Presentation supporting a paper published as part of the Proceedings of the Language Resources and Evaluation Conference (LREC - organised virtually) 2020 first workshop on Resources for African Indigenous Languages (RAIL) on May 16, 2020. The presentation was also updated for the 50th Colloquium of African Languages and Linguistics on Wednesday September 2, 2020 (updated with more discussion curating place names).
The ǂKhomani San | Hugh Brody Collection features the voices and history of indigenous hunter gatherer descendants in three endangered languages namely, Nǀuu, Kora and Khoekhoe as well as a regional dialect of Afrikaans. A large component of this collection is audio-visual (legacy media) recordings of interviews conducted with members of the community by Hugh Brody and his colleagues between 1997 and 2012, referring as far back as the 1800s.
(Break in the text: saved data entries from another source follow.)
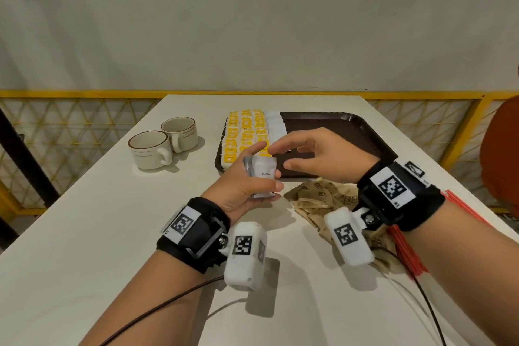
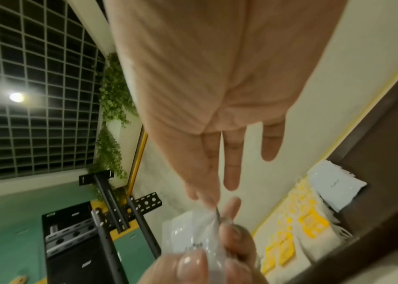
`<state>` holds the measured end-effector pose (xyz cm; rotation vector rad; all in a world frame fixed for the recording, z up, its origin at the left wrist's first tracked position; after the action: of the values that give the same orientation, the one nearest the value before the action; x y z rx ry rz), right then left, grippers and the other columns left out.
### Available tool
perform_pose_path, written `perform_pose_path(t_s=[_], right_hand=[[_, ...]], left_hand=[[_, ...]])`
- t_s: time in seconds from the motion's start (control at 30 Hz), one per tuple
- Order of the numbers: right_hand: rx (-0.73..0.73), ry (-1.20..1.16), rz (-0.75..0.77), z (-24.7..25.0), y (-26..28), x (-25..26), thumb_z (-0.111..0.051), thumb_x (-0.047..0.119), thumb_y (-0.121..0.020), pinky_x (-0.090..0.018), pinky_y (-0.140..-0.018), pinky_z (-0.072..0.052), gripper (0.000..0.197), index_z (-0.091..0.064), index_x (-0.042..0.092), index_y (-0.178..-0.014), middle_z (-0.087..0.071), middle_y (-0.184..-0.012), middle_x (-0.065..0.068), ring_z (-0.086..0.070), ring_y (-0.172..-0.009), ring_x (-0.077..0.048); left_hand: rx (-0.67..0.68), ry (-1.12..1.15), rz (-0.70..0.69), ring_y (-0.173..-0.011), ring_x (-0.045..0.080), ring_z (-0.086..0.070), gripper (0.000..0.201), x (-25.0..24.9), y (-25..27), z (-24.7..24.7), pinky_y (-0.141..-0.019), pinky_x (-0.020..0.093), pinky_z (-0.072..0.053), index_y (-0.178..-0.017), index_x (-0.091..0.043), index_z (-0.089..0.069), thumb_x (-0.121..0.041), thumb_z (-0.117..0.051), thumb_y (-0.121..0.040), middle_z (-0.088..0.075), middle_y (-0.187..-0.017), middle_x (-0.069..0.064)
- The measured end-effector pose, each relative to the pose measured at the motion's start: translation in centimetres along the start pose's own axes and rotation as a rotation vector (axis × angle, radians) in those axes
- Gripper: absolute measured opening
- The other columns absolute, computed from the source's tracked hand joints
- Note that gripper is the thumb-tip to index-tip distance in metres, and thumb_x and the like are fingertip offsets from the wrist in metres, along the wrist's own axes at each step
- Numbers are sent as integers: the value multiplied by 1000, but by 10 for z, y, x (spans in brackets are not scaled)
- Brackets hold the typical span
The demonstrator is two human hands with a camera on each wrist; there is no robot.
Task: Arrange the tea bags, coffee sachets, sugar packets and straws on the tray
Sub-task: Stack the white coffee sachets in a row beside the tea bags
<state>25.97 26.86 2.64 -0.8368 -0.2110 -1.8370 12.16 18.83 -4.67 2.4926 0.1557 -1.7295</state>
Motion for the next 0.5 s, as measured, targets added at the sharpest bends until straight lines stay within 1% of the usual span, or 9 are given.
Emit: perform_pose_path(t_s=[0.03, 0.13, 0.2, 0.3, 0.37, 0.43, 0.5], right_hand=[[-17, 5, 8, -3, 0, 0, -68, 14, -86, -21, -97, -45, 28, -68, 25, -112, -66, -113, 14, -59, -107, 5], [-18, -36, 33, -10, 0, 4, -71, 15, -85, -18, -93, -47, 23, -70, 20, -107, -66, -103, 19, -62, -100, 5], [-17, -77, 30, -13, 0, 5, -73, 11, -82, -21, -90, -50, 22, -71, 17, -103, -68, -97, 16, -64, -95, 0], [-12, -96, 40, -14, 0, 5, -76, 10, -79, -24, -84, -52, 18, -71, 15, -95, -70, -91, 5, -65, -88, -8], [-13, -103, 31, -15, -2, 4, -78, 11, -77, -27, -82, -54, 16, -71, 13, -92, -71, -89, -2, -66, -83, -11], [-14, -118, 5, -13, -4, 1, -78, 9, -77, -29, -80, -55, 16, -71, 11, -90, -71, -87, -4, -66, -78, -10], [6, -110, -21, -13, -5, -2, -79, 10, -76, -27, -79, -55, 17, -71, 13, -91, -71, -87, -3, -65, -76, -8]], left_hand=[[8, -20, 9, -86, 24, -62, 85, 1, 1, -2, -68, 38, -55, -131, -36, -45, 15, -72, -68, -63, -99, 8], [22, -66, 24, -92, 25, -62, 90, 2, 1, -5, -70, 39, -55, -133, -35, -44, 8, -79, -62, -57, -116, 10], [17, -77, 26, -97, 27, -62, 91, 2, 1, -5, -72, 41, -54, -133, -35, -44, 5, -81, -60, -55, -125, 10], [9, -88, 35, -105, 33, -61, 94, 3, 1, -4, -77, 44, -55, -131, -38, -44, 1, -84, -55, -54, -129, 7], [10, -100, 40, -111, 36, -59, 97, 4, 0, -5, -76, 45, -55, -130, -40, -45, -4, -86, -50, -52, -131, 6], [13, -108, 41, -112, 36, -59, 97, 4, 0, -5, -76, 45, -55, -128, -42, -47, -7, -88, -47, -51, -133, 7], [23, -111, 40, -107, 34, -62, 95, 4, 1, -6, -78, 47, -55, -125, -44, -48, -8, -89, -46, -50, -133, 6]])
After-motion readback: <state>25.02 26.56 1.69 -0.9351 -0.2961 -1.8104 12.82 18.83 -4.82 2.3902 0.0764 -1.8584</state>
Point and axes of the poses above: each hand's wrist, its own y-axis away from the middle knuckle, its own z-axis out of the back of the hand, x = y × z, the point moved 3 cm from there along -y, towards the middle knuckle
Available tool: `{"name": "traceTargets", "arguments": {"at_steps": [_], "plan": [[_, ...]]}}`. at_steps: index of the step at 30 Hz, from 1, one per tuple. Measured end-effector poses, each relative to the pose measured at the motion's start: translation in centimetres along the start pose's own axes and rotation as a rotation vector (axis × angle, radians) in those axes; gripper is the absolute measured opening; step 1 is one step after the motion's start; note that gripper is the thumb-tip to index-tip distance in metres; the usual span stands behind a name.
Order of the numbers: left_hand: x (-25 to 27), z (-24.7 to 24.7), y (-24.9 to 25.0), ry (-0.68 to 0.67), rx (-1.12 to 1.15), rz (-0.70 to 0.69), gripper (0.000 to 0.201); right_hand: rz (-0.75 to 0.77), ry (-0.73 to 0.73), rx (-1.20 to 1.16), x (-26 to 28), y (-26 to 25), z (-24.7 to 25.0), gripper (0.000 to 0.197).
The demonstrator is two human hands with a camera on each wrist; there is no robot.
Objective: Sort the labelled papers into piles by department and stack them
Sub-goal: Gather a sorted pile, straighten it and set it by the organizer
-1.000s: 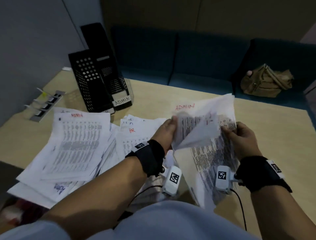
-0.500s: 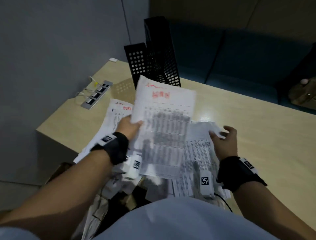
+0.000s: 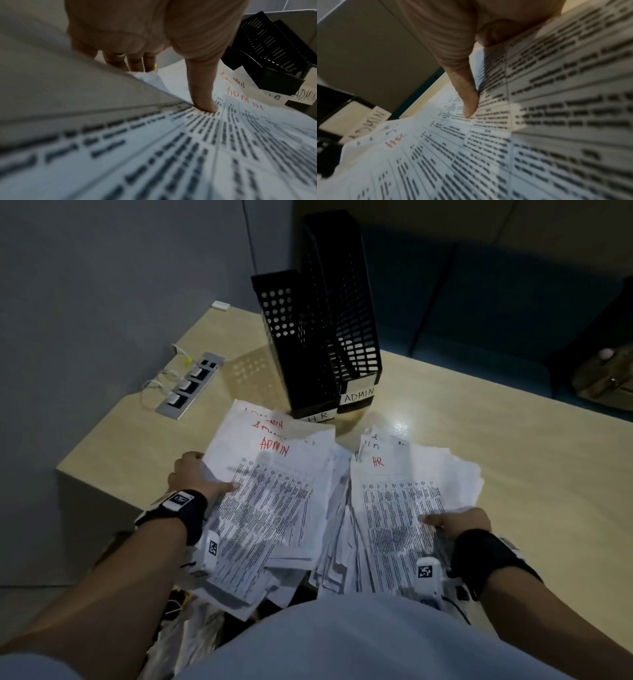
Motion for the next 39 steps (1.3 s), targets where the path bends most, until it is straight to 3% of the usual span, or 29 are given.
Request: {"name": "traceTargets", "arguments": {"at_steps": [2,5,8,11,12,14,16,20,22,24,26,28,30,34,36,39], "plan": [[-0.6,-1.0,-0.2,-0.043,-0.011,0.001,0.103,-0.017,-0.043,-0.124,0.0,0.0,0.1,0.043],[-0.2,-1.7,-0.1,-0.069,-0.019,0.013,0.102,-0.016,-0.079,-0.270,-1.0,0.4,0.5,0.040],[2.4,-0.1,1.6,0.038,-0.091,0.016,0.106,0.097,0.045,-0.277,-1.6,-0.5,2.5,0.035],[5.6,1.9,6.8,0.268,-0.008,-0.286,0.095,0.278,0.107,-0.308,-1.2,-2.7,5.9,0.040],[6.9,1.9,9.1,0.272,0.066,-0.425,0.085,0.335,0.093,-0.346,-1.0,-3.4,6.9,0.038],[9.8,0.3,13.8,0.108,0.232,-0.641,0.072,0.407,0.041,-0.442,-0.3,-4.6,8.9,0.032],[13.1,-2.3,18.0,-0.170,0.398,-0.716,0.082,0.457,-0.049,-0.599,0.5,-5.7,10.2,0.027],[18.3,-7.3,24.7,-0.603,0.645,-0.639,0.120,0.555,-0.220,-0.784,1.9,-7.4,11.7,0.028],[20.3,-8.7,27.0,-0.698,0.843,-0.567,0.101,0.567,-0.260,-0.804,2.5,-7.7,11.8,0.039],[20.9,-9.2,27.8,-0.652,1.041,-0.460,0.060,0.570,-0.284,-0.800,2.9,-7.6,11.6,0.055],[20.6,-8.8,28.1,-0.549,1.137,-0.439,0.036,0.596,-0.291,-0.791,3.3,-7.5,12.1,0.064],[20.6,-7.7,28.5,-0.527,1.203,-0.486,0.034,0.621,-0.236,-0.746,3.1,-7.2,13.3,0.053],[21.5,-6.2,29.3,-0.518,1.214,-0.613,0.039,0.668,-0.171,-0.712,3.3,-7.4,14.6,0.023],[23.3,-3.8,30.8,-0.498,1.182,-0.879,0.044,0.753,-0.133,-0.738,3.4,-7.7,15.7,0.040],[23.0,-4.3,31.1,-0.518,1.114,-0.892,0.043,0.773,-0.141,-0.681,3.1,-7.5,15.3,0.046],[22.2,-6.2,30.7,-0.522,1.073,-0.739,0.025,0.719,-0.138,-0.720,2.3,-6.7,14.7,0.043]]}}
Point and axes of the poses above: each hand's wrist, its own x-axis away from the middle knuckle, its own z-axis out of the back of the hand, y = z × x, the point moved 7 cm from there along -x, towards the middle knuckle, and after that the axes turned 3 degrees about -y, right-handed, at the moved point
The Digital Library Services team at the University of Cape Town aim to showcase the collection digitally on the UCT-wide Digital Collections platform, Ibali which runs on Omeka S. In this presentation we highlight the importance of such a collection in the context of South Africa, and the steps that were taken to prepare the transcripts which were generated from the audiovisual material for publication. We outline our development process in preparing the collection for a linked data online showcase website, from digitisation to repository publishing as well as present some of the challenges in data clean-up, the curation of legacy media, multi-lingual support, and site organisation.
TOC:
00:00 | Welcome and Intro 05:30 | Overview of Collection and Transcription Process
09:38 | Digital Curation
18:13 | Conclusion
19:12 | References
As both conferences were held online the presentation was pre-recorded in each case.